What lies beneath01 August 2004

Temperature changes, static requirements, liquids, impact, abrasion and chemicals can all affect a floor's performance. Add static electricity to the mix and the result can be potentially explosive.

Resins are often chosen in preference to concrete because they offer good resistance to the effects of industrial chemicals, particularly acids. Synthetic polymers provide high levels of resistance to a wide range of chemicals and additionally enhance impact and wear resistance, as well as offering an impervious barrier to protect the sub-floor. However, it should always be borne in mind that the heat resistance of synthetic resins varies depending on specific systems chosen, such as epoxy, polyurethane or vinyl ester. Therefore, knowledge of surface temperature is critical at specification stage.

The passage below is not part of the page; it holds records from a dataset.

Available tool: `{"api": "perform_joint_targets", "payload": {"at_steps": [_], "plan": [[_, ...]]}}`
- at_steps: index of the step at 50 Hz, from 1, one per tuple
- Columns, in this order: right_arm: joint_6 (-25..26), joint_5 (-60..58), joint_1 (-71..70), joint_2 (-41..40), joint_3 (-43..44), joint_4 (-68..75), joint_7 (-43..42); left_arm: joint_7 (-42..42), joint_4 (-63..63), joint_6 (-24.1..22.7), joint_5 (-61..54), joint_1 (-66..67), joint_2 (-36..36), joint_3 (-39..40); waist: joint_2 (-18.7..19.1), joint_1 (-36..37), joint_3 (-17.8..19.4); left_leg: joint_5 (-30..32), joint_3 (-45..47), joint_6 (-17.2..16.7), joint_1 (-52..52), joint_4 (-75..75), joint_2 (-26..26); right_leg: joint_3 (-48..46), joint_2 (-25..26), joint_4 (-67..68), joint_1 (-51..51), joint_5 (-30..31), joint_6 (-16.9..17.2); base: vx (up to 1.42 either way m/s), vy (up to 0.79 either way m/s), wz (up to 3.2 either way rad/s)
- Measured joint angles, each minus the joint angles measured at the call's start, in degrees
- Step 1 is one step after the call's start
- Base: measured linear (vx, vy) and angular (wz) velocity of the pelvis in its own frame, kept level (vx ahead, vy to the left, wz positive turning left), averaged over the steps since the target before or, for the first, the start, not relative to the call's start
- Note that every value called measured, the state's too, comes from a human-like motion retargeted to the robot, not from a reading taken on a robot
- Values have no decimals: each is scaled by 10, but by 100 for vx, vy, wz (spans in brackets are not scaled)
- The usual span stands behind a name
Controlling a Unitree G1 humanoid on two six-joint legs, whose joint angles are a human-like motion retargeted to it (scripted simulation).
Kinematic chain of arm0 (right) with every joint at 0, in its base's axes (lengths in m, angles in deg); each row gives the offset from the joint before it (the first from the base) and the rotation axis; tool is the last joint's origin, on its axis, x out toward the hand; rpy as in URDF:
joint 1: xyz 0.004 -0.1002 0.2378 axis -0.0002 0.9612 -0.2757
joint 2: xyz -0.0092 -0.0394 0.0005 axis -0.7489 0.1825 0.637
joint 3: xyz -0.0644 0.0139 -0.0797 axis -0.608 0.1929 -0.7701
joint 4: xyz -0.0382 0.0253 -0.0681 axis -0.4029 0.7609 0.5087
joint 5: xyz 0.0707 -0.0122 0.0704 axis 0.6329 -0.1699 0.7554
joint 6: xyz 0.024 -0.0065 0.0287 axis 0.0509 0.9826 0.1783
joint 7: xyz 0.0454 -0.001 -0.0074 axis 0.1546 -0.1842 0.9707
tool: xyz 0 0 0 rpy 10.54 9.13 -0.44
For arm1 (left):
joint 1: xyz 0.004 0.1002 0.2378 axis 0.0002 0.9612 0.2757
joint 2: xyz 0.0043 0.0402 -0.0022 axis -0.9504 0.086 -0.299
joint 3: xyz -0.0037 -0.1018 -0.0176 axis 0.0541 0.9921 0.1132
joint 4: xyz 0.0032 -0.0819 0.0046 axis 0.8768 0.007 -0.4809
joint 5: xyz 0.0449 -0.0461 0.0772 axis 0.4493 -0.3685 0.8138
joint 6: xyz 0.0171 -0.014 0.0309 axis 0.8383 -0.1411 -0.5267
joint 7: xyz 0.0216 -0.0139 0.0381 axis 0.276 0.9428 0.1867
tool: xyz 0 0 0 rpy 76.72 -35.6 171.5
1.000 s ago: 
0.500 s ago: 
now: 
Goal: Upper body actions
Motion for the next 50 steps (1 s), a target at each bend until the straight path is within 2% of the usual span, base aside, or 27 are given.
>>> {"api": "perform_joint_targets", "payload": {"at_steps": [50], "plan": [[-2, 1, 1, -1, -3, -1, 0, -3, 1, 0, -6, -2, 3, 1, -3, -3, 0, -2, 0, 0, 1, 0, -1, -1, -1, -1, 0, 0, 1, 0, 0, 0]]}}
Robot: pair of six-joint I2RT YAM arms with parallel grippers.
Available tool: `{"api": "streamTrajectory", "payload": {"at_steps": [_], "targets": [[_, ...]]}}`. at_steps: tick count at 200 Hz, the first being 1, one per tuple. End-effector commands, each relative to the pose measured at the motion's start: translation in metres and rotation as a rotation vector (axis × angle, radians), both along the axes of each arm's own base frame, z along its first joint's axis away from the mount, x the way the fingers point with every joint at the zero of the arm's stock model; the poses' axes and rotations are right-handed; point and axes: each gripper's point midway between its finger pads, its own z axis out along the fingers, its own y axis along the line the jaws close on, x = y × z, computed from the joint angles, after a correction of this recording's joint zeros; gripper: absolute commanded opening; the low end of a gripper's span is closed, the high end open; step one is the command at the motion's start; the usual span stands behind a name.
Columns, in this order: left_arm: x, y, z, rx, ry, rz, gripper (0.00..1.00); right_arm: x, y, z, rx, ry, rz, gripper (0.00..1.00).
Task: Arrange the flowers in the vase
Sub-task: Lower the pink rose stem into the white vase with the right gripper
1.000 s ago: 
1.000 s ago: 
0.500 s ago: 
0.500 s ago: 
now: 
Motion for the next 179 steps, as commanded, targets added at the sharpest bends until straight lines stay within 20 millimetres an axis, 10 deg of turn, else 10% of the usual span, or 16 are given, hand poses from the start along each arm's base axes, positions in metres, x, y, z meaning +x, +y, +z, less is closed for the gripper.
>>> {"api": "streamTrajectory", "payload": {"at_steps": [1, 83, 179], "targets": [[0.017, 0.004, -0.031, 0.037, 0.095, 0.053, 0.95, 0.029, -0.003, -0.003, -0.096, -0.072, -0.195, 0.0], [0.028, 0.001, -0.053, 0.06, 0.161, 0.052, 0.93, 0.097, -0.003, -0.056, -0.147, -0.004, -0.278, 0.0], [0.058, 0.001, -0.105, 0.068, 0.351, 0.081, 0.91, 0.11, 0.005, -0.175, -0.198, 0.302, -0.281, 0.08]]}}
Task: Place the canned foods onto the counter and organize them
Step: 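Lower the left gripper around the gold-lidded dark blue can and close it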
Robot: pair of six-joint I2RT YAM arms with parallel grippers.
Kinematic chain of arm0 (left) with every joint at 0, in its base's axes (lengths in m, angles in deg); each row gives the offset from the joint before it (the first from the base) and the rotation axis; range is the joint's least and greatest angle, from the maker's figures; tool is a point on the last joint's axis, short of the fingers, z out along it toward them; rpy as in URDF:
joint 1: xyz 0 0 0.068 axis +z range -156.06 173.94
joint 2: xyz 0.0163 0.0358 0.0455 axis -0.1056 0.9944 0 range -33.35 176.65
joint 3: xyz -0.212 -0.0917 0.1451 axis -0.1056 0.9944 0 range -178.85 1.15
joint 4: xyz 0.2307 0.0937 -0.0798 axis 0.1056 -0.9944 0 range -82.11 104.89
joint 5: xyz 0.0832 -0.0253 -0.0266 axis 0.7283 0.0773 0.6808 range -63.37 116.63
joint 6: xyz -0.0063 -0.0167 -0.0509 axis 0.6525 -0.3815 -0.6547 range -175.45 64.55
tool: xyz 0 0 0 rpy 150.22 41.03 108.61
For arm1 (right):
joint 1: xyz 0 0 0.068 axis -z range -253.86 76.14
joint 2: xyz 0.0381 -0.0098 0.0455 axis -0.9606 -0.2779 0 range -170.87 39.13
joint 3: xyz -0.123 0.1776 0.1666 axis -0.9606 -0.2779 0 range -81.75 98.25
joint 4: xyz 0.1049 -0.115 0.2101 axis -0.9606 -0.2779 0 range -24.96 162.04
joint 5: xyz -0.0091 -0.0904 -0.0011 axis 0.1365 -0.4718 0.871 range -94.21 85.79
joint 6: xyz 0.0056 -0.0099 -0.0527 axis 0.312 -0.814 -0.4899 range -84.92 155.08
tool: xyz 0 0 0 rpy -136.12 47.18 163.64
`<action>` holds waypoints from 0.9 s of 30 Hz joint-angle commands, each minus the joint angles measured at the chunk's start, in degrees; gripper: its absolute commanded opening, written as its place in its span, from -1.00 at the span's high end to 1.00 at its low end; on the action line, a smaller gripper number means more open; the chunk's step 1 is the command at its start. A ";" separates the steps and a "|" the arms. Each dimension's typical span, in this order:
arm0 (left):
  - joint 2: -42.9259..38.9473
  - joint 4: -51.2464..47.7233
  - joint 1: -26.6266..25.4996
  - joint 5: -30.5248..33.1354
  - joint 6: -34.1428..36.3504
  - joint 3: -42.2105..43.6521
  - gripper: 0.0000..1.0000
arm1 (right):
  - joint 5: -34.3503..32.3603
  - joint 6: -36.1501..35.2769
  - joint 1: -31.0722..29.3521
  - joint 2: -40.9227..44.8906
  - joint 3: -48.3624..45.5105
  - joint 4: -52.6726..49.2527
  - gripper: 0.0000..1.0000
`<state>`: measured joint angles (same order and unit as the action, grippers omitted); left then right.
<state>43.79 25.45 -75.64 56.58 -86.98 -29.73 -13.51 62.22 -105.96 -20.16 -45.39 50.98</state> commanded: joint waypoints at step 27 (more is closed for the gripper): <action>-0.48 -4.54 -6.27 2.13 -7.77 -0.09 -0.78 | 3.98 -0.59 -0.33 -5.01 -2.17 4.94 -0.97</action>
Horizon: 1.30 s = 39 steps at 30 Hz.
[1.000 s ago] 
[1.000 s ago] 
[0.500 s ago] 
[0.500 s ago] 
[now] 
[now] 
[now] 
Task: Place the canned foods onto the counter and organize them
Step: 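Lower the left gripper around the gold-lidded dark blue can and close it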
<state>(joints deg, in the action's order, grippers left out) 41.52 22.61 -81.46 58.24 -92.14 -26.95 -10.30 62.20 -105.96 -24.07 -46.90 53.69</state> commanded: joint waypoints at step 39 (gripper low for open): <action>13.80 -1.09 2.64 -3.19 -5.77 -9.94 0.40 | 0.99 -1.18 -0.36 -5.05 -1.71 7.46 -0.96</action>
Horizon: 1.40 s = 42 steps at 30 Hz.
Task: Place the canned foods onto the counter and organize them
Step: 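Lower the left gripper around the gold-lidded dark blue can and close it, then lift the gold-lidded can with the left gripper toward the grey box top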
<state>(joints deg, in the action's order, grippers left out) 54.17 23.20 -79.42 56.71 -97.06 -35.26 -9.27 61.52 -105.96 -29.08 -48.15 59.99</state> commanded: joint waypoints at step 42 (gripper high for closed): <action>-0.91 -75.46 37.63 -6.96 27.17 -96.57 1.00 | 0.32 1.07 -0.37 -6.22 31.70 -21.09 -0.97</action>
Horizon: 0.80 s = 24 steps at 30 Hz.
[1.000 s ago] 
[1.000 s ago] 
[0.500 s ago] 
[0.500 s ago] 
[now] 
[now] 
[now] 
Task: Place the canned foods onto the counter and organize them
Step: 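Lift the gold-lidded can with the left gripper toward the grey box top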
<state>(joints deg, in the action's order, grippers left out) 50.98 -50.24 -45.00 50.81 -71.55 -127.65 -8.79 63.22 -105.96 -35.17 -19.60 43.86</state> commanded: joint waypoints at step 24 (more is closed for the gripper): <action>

Low film-thickness synthetic resin systems less than 1mm would normally only be installed in areas subject to light industrial use such as pedestrian traffic, whereas for heavy forklift traffic a screed of up to 8mm or thicker might be needed. Medium thickness systems greater than 2mm would be used for heavy rolling loads including fork truck traffic. For very heavy usage a system thickness of greater than 4mm would generally be used. FeRFA (The Resin Flooring Association) produces a comprehensive guide to the selection of synthetic resin floors, which is available at www.ferfa.org.uk. British Standards also offer guidance on the thickness of floor systems.

Users' specific performance requirements are the key factors when choosing an effective and fitfor- purpose flooring system. This should be purpose-designed to meet the service needs. A correctly specified resin system can provide up to 20 years' longevity - more typically, under the influence of economic choice, seven to ten years may be the norm. While system thickness is not the only guide to the floors, it can be a good guide to life expectancy.

Preparations

A thorough inspection of the sub-floor is essential to identify any potential weaknesses, which must be addressed prior to the specified system being applied. A maximum strength of 25 N/mm (typical) is needed to support most resin systems. Surface laitance must be removed, ideally by shot blasting or scarification. However, while scarification is a more aggressive method of preparation and will remove a higher degree of contamination, it will leave a heavier texture on the concrete slab. Therefore, a thicker resin system will be needed to overcome this heavy surface texture. Hot compressed air treatments may be required if the sub-floor has previously been contaminated with oils. This will ensure adhesion is achieved over these areas and will eliminate the possibility of the oil bleeding through the resin finish after application.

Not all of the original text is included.